§ **What you need to do**:
Return, from the data that follows, each line that holds the word "electric".

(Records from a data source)
BEGIN

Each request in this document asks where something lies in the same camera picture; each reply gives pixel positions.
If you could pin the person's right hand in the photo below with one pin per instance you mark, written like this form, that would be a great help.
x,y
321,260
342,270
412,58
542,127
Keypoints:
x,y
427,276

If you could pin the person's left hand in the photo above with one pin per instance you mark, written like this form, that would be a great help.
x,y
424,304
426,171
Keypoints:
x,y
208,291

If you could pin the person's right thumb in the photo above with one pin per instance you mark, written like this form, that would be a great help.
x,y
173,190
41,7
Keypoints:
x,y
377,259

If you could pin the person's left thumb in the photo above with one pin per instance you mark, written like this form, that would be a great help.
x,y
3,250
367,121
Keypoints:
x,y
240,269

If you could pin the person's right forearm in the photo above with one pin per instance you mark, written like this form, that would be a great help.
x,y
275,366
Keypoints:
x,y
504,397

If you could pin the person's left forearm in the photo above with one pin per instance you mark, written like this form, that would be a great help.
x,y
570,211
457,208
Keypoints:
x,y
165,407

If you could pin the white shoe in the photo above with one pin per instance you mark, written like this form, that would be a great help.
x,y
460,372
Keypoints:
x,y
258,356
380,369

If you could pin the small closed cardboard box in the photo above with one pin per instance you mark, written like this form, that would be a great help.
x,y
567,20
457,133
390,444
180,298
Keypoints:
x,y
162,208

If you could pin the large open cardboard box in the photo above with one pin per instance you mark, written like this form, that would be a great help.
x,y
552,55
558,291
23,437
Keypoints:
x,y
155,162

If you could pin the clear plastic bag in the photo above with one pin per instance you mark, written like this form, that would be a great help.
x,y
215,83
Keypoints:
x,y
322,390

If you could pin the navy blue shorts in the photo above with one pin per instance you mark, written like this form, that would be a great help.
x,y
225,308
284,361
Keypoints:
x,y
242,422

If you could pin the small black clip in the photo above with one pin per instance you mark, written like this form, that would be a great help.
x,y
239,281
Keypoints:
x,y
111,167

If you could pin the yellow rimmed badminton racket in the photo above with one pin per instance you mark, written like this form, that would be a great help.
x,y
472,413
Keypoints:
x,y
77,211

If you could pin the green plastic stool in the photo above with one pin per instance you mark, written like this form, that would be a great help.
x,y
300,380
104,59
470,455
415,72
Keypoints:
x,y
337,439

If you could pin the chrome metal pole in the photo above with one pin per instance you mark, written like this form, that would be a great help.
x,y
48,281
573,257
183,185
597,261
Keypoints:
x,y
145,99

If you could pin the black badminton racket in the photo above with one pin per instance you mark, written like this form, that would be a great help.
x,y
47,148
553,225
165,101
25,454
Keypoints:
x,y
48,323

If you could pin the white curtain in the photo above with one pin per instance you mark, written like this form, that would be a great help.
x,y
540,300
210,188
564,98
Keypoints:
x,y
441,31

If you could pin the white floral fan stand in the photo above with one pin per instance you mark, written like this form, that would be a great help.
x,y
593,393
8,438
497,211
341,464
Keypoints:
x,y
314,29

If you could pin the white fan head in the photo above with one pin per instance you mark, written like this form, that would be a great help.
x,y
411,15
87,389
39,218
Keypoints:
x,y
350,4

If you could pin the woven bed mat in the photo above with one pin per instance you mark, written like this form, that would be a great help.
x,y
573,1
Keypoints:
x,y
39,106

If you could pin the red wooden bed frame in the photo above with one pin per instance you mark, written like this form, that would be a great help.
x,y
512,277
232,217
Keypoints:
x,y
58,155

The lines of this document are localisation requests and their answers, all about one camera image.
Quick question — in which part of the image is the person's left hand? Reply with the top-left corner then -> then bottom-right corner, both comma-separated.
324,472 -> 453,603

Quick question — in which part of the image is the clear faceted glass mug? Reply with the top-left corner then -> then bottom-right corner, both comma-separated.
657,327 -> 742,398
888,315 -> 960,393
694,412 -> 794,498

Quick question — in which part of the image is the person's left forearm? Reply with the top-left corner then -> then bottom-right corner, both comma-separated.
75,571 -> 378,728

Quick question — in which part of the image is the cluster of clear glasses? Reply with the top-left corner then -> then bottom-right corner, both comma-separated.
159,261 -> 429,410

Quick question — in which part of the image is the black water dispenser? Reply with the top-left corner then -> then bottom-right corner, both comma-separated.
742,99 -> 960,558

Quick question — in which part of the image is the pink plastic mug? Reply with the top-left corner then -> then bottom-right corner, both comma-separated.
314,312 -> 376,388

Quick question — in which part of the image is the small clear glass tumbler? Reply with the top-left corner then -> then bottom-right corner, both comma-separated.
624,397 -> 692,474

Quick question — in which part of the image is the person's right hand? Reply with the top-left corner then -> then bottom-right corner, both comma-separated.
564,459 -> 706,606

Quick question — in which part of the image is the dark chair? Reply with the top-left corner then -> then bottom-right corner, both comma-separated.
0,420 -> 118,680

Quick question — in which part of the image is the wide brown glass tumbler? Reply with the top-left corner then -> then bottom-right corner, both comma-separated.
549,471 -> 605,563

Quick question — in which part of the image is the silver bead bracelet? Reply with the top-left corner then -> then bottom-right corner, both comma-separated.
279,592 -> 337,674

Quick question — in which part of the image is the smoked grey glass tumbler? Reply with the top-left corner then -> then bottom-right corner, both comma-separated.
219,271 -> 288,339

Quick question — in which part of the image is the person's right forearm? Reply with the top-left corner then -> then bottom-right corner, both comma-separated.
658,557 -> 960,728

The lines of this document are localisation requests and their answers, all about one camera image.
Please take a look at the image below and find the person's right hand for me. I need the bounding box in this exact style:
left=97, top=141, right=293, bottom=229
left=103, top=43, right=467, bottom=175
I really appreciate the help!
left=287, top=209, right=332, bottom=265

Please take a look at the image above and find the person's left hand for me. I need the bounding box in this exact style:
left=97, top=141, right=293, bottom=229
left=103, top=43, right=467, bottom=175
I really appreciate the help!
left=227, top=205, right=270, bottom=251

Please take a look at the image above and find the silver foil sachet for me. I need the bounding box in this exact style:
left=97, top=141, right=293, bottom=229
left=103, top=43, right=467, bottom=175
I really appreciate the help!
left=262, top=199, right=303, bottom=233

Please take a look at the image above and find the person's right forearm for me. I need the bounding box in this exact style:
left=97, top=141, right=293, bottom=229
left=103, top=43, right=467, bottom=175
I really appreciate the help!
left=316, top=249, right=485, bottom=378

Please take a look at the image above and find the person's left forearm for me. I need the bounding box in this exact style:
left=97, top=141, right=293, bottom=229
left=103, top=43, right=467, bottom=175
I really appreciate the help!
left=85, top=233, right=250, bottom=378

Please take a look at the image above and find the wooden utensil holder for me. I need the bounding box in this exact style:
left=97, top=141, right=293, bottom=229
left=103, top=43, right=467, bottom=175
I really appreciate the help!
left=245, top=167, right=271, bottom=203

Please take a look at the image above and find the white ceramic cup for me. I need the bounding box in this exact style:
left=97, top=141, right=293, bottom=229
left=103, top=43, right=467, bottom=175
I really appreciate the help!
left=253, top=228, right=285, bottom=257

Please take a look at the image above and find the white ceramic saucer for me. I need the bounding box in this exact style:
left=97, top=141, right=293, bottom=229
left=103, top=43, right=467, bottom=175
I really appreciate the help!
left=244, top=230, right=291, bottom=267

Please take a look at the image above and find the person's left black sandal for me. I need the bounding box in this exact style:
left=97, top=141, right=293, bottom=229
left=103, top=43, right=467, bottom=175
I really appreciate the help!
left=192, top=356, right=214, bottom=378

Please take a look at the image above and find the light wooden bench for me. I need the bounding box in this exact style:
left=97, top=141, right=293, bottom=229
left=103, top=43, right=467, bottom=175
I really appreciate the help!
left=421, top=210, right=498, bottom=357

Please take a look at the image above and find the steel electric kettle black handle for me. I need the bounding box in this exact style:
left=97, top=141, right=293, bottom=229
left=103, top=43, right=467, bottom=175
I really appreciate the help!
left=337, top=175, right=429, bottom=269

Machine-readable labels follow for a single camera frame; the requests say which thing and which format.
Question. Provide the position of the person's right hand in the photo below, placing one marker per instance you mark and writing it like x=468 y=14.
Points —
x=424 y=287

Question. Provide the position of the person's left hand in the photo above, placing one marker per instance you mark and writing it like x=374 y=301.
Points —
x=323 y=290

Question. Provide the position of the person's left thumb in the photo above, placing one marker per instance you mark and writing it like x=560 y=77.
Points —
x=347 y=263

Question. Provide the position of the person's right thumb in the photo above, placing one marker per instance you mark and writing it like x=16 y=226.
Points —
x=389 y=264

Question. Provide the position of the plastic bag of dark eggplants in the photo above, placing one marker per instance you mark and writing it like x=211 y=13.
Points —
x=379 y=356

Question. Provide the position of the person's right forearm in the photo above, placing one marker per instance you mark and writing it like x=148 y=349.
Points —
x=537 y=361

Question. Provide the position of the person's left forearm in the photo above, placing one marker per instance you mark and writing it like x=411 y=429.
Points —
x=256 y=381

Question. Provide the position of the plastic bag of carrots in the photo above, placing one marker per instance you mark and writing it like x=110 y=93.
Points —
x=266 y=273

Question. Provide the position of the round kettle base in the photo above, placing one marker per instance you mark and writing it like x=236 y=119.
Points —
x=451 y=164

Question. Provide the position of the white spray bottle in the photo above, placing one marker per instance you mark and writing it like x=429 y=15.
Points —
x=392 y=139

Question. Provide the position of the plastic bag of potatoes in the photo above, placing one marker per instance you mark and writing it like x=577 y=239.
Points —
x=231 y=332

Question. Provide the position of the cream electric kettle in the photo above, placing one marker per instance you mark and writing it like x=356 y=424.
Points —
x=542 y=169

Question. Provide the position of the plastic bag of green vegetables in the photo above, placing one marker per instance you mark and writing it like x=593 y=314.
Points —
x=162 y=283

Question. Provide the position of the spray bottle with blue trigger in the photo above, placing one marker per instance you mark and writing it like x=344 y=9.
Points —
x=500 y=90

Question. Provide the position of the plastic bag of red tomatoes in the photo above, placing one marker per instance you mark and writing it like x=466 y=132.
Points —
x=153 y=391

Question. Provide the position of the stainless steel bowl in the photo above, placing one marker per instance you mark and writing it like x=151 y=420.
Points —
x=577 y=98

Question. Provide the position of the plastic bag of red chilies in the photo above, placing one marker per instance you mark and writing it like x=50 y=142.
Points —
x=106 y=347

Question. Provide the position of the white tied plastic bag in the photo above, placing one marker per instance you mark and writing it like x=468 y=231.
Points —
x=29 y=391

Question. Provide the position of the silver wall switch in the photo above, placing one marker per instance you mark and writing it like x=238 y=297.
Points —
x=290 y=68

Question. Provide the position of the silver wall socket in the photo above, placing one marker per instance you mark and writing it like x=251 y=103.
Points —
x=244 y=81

END

§ **Expected answer**:
Please take a look at the image above and find the steel electric kettle black handle for me. I need the bounding box in this exact style:
Question. Provide the position of the cream electric kettle in the photo above, placing one marker per instance you mark and writing it like x=356 y=424.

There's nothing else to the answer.